- Education: University of Wrocław (BA creative writing; MA cultural studies)
- Occupation: Writer
- Writing career
- Period: 2020-present
- Website: ewamarcinek.com

= Ewa Marcinek =

Polish-Icelandic writer

Ewa Marcinek is a Polish-Icelandic writer. In 2019, she co-founded the Reykjavíik Ensemble International Theatre Company, Iceland's first international theatre. Her debut work, Ísland pólerað ("Polishing Iceland"), about a woman immigrating from Poland to Iceland, was staged as a play in Iceland in 2020 and also later in Poland, and published as a collection of stories and poems in 2022.

Ewa Marcinek was born in Poland and grew up in the country's Lower Silesia region. She earned a Bachelor of Arts in creative writing and a Master of Arts in cultural studies from the University of Wrocław.
In the summer of 2013, Marcinek visited Iceland, living there for three months while working on a cultural project with the Icelandic art house cinema Bíó Paradís. Shortly after returning to Poland, she survived an assault by a man who had attacked several women in the area before being arrested. Marcinek decided to move to Iceland permanently because it felt "very safe for women". She settled in Reykjavik in 2014, working as a waitress in restaurants and cafés.

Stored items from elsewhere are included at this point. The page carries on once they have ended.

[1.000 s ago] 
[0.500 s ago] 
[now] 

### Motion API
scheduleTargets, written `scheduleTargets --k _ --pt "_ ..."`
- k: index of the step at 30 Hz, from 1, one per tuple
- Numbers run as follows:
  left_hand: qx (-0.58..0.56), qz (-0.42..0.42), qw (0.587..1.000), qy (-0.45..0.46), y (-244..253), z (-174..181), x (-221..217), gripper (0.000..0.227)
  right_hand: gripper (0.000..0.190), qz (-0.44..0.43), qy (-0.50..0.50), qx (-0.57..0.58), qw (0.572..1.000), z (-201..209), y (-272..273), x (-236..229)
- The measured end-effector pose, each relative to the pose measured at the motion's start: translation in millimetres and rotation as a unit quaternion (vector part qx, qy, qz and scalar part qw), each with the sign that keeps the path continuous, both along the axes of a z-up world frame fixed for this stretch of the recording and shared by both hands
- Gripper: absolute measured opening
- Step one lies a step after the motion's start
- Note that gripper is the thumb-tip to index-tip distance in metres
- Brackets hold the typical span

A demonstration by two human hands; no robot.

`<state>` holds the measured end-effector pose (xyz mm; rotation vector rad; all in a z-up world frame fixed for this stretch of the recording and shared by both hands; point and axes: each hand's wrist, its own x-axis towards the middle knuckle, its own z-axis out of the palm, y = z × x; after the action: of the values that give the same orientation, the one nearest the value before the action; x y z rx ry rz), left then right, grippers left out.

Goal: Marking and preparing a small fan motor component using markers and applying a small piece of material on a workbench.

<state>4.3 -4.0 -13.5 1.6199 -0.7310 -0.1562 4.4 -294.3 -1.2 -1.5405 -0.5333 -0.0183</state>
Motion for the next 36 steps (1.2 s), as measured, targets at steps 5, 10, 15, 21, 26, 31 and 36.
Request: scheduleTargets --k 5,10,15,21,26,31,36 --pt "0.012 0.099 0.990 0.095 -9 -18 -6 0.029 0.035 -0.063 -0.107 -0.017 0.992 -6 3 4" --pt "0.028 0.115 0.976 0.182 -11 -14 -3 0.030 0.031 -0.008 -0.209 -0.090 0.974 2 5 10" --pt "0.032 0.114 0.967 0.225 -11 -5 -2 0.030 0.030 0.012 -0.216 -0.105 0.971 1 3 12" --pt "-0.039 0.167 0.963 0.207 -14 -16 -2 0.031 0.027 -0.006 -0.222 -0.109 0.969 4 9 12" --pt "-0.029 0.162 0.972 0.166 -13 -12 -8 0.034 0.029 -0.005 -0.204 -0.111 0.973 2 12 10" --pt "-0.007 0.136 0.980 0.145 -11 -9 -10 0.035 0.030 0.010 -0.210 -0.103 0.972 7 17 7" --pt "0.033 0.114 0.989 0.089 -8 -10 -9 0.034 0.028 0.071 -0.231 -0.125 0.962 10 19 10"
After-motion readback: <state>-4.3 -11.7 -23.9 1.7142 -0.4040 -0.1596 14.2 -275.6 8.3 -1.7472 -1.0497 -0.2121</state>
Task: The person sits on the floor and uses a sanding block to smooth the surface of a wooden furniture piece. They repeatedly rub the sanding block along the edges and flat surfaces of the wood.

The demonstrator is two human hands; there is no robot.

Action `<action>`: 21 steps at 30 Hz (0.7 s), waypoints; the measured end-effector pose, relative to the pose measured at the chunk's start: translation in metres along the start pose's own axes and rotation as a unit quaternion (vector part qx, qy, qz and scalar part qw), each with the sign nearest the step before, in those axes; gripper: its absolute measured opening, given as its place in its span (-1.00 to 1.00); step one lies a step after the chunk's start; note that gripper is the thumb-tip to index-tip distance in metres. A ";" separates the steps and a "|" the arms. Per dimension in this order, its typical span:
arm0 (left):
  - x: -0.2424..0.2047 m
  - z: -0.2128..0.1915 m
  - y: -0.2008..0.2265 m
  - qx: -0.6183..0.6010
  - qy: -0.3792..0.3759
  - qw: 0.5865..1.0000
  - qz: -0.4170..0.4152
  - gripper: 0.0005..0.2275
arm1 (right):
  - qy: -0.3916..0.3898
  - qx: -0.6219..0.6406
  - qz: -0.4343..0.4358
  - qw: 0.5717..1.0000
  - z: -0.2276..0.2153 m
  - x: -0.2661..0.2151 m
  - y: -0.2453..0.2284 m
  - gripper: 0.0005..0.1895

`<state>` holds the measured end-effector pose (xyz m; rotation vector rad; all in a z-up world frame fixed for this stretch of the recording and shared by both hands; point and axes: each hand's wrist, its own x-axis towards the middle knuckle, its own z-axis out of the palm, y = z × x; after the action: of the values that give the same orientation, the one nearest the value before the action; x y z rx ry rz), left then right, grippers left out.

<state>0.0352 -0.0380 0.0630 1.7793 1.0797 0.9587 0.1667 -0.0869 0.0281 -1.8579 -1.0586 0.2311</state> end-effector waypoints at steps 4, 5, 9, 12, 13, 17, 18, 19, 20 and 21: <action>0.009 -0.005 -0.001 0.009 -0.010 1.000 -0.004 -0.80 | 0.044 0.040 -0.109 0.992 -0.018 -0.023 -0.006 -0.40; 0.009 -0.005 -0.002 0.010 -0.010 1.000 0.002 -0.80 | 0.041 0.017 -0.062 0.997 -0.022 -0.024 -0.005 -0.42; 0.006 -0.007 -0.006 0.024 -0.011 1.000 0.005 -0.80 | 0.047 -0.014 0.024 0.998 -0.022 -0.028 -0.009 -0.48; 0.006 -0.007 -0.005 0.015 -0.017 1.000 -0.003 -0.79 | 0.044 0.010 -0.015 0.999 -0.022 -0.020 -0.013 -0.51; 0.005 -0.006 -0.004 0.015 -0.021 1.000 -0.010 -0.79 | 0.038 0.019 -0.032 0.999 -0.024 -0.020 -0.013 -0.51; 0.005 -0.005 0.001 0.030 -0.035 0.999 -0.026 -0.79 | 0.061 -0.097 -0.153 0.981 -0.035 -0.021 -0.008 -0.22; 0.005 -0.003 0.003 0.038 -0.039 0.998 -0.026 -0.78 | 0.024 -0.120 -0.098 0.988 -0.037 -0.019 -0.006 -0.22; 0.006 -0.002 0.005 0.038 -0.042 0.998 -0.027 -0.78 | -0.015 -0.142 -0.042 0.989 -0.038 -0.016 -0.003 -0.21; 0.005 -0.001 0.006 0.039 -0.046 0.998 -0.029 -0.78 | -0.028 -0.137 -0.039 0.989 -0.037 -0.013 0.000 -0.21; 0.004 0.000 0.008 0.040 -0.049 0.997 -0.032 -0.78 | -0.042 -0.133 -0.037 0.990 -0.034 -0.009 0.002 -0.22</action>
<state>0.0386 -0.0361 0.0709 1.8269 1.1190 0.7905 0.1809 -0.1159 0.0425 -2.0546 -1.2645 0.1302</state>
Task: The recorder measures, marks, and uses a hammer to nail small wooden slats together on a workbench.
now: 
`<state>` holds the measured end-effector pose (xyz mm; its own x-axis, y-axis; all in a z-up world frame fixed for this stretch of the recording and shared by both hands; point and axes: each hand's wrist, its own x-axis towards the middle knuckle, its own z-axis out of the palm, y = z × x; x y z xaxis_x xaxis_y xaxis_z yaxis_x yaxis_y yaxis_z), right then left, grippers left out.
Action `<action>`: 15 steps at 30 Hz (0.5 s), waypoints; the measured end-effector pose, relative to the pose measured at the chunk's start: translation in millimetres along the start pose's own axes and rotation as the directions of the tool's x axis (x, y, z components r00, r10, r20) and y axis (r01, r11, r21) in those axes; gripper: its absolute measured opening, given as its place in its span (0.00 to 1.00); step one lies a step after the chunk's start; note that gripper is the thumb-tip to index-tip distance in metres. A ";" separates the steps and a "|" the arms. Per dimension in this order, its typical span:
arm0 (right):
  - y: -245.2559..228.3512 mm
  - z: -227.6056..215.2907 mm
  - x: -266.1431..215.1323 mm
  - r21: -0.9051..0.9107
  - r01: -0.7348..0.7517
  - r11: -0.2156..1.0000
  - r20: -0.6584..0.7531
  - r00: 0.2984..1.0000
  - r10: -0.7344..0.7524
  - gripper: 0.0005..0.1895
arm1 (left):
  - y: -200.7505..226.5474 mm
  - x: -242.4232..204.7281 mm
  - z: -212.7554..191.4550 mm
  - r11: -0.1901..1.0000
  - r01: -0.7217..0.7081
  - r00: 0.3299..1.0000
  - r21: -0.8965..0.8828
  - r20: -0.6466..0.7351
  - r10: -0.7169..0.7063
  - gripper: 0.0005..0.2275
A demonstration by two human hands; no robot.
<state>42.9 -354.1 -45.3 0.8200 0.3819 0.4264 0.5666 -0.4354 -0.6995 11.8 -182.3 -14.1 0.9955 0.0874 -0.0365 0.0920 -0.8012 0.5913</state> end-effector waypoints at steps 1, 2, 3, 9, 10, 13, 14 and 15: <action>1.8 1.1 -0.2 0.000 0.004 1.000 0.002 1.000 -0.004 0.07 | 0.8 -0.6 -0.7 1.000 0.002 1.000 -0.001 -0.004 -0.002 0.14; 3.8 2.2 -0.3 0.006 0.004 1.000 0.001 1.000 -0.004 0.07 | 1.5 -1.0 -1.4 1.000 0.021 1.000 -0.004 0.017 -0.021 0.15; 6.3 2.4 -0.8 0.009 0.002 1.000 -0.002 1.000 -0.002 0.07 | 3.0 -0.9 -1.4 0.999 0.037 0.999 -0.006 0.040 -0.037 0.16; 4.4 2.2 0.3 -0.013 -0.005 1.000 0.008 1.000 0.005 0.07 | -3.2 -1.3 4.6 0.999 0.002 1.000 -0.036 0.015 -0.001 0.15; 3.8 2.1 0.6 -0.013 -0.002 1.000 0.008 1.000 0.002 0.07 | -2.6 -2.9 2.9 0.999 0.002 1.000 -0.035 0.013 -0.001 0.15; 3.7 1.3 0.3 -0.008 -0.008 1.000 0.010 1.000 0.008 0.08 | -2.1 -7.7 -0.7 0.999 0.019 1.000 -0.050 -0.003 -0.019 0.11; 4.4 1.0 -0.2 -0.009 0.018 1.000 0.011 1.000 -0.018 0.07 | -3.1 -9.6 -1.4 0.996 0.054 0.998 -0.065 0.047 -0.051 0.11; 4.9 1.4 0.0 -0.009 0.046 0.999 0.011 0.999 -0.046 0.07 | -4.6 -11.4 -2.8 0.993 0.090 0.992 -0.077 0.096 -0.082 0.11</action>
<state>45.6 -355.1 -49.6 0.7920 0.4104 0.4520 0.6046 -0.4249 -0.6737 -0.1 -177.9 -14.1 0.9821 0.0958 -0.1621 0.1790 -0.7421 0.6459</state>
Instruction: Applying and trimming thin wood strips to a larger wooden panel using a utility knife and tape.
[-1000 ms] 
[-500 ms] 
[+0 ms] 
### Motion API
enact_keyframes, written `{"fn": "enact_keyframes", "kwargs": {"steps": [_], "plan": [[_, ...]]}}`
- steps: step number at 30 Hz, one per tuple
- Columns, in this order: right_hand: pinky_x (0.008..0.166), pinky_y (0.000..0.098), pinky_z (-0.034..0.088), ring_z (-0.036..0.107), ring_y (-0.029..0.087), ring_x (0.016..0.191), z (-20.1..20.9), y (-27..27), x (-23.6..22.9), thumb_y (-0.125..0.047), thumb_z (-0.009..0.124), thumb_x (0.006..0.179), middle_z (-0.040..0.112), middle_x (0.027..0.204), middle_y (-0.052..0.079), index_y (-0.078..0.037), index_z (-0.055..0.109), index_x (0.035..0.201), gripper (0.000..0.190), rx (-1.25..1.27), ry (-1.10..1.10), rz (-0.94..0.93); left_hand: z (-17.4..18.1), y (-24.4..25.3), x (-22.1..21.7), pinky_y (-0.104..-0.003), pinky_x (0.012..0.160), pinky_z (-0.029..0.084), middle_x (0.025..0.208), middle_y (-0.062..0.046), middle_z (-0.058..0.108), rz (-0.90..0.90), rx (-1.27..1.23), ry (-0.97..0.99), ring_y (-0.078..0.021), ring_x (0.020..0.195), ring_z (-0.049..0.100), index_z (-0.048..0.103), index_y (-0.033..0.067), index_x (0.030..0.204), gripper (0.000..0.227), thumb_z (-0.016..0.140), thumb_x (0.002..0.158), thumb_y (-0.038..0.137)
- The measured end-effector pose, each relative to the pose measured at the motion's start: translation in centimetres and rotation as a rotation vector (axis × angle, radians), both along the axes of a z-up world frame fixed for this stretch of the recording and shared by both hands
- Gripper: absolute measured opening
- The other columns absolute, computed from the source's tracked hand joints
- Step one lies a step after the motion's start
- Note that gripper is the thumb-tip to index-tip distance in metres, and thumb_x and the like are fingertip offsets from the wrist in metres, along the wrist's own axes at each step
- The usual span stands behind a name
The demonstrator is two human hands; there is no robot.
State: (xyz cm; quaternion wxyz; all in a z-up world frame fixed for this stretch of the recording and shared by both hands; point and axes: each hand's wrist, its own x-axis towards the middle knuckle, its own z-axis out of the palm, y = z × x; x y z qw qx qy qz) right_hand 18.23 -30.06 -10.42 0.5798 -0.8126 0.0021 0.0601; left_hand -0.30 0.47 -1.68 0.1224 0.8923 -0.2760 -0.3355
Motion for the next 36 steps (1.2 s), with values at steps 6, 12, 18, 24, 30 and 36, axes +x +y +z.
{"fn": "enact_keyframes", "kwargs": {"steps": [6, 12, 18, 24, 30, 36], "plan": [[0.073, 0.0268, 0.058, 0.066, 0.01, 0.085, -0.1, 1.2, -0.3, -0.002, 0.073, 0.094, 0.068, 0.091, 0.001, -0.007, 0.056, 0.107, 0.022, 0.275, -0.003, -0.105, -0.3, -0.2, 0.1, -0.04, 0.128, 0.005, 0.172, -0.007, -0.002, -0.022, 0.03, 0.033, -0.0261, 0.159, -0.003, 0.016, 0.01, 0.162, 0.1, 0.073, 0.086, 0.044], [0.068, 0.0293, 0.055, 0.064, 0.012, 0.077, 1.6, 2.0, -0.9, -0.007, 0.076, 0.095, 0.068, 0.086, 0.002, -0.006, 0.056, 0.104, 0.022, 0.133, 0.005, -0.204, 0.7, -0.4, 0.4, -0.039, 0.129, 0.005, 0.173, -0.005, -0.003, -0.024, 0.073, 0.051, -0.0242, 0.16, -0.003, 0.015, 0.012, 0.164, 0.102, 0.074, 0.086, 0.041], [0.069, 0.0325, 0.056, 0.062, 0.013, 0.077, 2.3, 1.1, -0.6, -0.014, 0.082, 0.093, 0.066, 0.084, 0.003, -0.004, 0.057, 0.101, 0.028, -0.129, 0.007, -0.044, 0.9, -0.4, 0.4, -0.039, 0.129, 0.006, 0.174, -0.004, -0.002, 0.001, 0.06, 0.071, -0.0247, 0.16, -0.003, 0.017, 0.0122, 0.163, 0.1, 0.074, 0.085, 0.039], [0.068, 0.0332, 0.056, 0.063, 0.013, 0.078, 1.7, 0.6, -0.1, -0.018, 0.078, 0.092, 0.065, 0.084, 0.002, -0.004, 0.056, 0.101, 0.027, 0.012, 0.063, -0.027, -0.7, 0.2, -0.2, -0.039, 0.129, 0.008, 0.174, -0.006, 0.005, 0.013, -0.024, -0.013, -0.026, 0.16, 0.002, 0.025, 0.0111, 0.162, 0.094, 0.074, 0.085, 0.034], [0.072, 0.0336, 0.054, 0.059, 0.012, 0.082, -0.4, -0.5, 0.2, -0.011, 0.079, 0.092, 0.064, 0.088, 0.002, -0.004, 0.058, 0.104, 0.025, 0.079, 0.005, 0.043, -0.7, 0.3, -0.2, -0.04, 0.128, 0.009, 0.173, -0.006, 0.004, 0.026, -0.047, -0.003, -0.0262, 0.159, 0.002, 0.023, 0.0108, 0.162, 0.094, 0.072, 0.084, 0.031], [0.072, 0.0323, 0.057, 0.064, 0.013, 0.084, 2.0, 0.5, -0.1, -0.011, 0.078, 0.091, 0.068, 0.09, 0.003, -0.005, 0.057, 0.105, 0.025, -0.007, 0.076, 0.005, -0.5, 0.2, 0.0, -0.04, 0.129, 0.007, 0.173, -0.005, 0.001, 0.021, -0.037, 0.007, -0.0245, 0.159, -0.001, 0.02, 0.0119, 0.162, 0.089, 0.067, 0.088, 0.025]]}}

In 2014 and 2015, Marcinek joined writing workshops for international women, led by Canadian poet Angela Rawlings, first in the ethnically- and linguistically diverse Reykjavík neighborhood of Breiðholt, and then in Reykjavík City Library. The group of women founded later a publishing company, Ós Pressan (Icelandic for "river mouth"), and a literary journal, Ós - The Journal.
In 2015, Marcinek began reading her work at literary events, and in 2018, she consulted for the National Theatre of Iceland.
Her work in theater led her to found Iceland's first international theatre company, the Reykjavik Ensemble International Theatre Company, with director Pálína Jónsdóttir in 2019.
Ísland pólerað was adapted into a play and performed at Tjarnarbíó theater in Reykjavik in March 2020.
The play was also performed in Poland.

In 2022, Ísland pólerað was published by Forlagið, Iceland's largest publishing house, as a collection of poems and short stories. The book was edited by Sigþrúður Gunnarsdóttir and translated into Icelandic by Helga Soffía Einarsdóttir.
It is one of the first books written by a Polish-Icelandic author, despite Poles being the largest minority group in Iceland.
The work relates the story of a Polish woman who divorces her husband, survives a violent crime, and immigrates to Iceland, where she encounters xenophobia.
The title, Ísland pólerað, means "Polishing Iceland", and is a play on the words Polish and to polish, a reference to the manual labor often performed by immigrants.

The same year, Marcinek received a Listamannalaun fellowship from Iceland's Ministry of Education, Science and Culture.